Search documents with highest fields - elasticsearch

I'm trying to get all the documents with highest field value (+ conditional term filter)
Given the Employees mapping
Name Department Salary
----------------------------
Tomcat Dev 100
Bobcat QA 90
Beast QA 100
Tom Dev 100
Bob Dev 90
In SQL it would look like
select * from Employees where Salary = select max(salary) from Employees
expected output
Name Department Salary
----------------------------
Tomcat Dev 100
Beast QA 100
Tom Dev 100
and
select * from Employees where Salary = (select max(salary) from Employees where Department ='Dev' )
expected output
Name Department Salary
----------------------------
Tomcat Dev 100
Tom Dev 100
Is it possible with Elasticsearch ?

The below should help:
Looking at your data, note that I've come up with the below mapping:
Mapping:
PUT my-salary-index
{
"mappings": {
"properties": {
"name": {
"type": "keyword"
},
"department":{
"type": "keyword"
},
"salary":{
"type": "float"
}
}
}
}
Sample Documents:
POST my-salary-index/_doc/1
{
"name": "Tomcat",
"department": "Dev",
"salary": 100
}
POST my-salary-index/_doc/2
{
"name": "Bobcast",
"department": "QA",
"salary": 90
}
POST my-salary-index/_doc/3
{
"name": "Beast",
"department": "QA",
"salary": 100
}
POST my-salary-index/_doc/4
{
"name": "Tom",
"department": "Dev",
"salary": 100
}
POST my-salary-index/_doc/5
{
"name": "Bob",
"department": "Dev",
"salary": 90
}
Solutions:
Scenario 1: Return all employees with max salary
POST my-salary-index/_search
{
"size": 0,
"aggs": {
"my_employees_salary":{
"terms": {
"field": "salary",
"size": 1, <--- Note this
"order": {
"_key": "desc"
}
},
"aggs": {
"my_employees": {
"top_hits": { <--- Note this.

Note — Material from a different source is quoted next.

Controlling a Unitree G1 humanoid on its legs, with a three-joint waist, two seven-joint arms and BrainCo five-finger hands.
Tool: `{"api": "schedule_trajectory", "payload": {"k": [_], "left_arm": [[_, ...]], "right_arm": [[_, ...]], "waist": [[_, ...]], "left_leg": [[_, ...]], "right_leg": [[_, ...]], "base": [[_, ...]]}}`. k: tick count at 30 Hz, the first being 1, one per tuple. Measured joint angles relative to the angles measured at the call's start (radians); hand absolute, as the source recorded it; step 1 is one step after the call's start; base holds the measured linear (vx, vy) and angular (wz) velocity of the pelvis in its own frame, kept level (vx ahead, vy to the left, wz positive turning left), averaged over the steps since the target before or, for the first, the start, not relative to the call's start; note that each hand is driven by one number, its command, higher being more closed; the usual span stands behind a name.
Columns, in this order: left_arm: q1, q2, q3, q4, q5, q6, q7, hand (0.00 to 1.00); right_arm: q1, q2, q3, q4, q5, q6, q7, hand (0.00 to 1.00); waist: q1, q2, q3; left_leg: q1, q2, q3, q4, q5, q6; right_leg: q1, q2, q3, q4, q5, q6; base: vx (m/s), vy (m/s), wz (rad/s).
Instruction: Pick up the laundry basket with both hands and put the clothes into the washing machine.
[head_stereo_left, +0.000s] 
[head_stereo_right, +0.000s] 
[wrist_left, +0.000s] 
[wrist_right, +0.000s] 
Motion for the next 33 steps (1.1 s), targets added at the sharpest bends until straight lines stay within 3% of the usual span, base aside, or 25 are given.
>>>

Top hits aggregation
"size": 10
}
}
}
}
}
}
Note that I've made use of Terms Aggregation with Top Hits aggregation chained to it. I'd suggest to go through the links to understand both the aggregations.
So basically you just need to retrieve the first element in the Terms Aggregation that is why I've mentioned the size: 1. Also note the order, just in case if you requirement to retrieve the lowest.
Scenario 1 Response:
{
"took" : 1,
"timed_out" : false,
"_shards" : {
"total" : 1,
"successful" : 1,
"skipped" : 0,
"failed" : 0
},
"hits" : {
"total" : {
"value" : 5,
"relation" : "eq"
},
"max_score" : null,
"hits" : [ ]
},
"aggregations" : {
"my_employees" : {
"doc_count_error_upper_bound" : 0,
"sum_other_doc_count" : 2,
"buckets" : [
{
"key" : 100.0,
"doc_count" : 3,
"employees" : {
"hits" : {
"total" : {
"value" : 3,
"relation" : "eq"
},
"max_score" : 1.0,
"hits" : [
{
"_index" : "my-salary-index",
"_type" : "_doc",
"_id" : "1",
"_score" : 1.0,
"_source" : {
"name" : "Tomcat",
"department" : "Dev",
"salary" : 100
}
},
{
"_index" : "my-salary-index",
"_type" : "_doc",
"_id" : "3",
"_score" : 1.0,
"_source" : {
"name" : "Beast",
"department" : "QA",
"salary" : 100
}
},
{
"_index" : "my-salary-index",
"_type" : "_doc",
"_id" : "4",
"_score" : 1.0,
"_source" : {
"name" : "Tom",
"department" : "Dev",
"salary" : 100
}
}
]
}
}
}
]
}
}
}
Scenario 2: Return all employee with max salary from particular department
POST my-salary-index/_search
{
"size": 0,
"query": {
"bool": {
"must": [
{
"term": {
"department": "Dev"
}
}
]
}
},
"aggs": {
"my_employees_salary":{
"terms": {
"field": "salary",
"size": 1,
"order": {
"_key": "desc"
}
},
"aggs": {
"my_employees": {
"top_hits": {
"size": 10
}
}
}
}
}
}
For this, there are many ways to do this, but the idea is that you basically filter the documents before you apply aggregation on top of it. That way it would be more efficient.
Note that I'v just added a bool condition to the aggregation query mentioned in solution for Scenario 1.
Scenario 2 Response
{
"took" : 1,
"timed_out" : false,
"_shards" : {
"total" : 1,
"successful" : 1,
"skipped" : 0,
"failed" : 0
},
"hits" : {
"total" : {
"value" : 3,
"relation" : "eq"
},
"max_score" : null,
"hits" : [ ]
},
"aggregations" : {
"my_employees_salary" : {
"doc_count_error_upper_bound" : 0,
"sum_other_doc_count" : 1,
"buckets" : [
{
"key" : 100.0,
"doc_count" : 2,
"my_employees" : {
"hits" : {
"total" : {
"value" : 2,
"relation" : "eq"
},
"max_score" : 0.53899646,
"hits" : [
{
"_index" : "my-salary-index",
"_type" : "_doc",
"_id" : "1",
"_score" : 0.53899646,
"_source" : {
"name" : "Tomcat",
"department" : "Dev",
"salary" : 100
}
},
{
"_index" : "my-salary-index",
"_type" : "_doc",
"_id" : "4",
"_score" : 0.53899646,
"_source" : {
"name" : "Tom",
"department" : "Dev",
"salary" : 100
}
}
]
}
}
}
]
}
}
}
You can also think of making use of SQL Access if you have complete xpack or rather licensed version of x-pack.
Hope this helps.

Related

is there a way of showing documents after a sum aggregation?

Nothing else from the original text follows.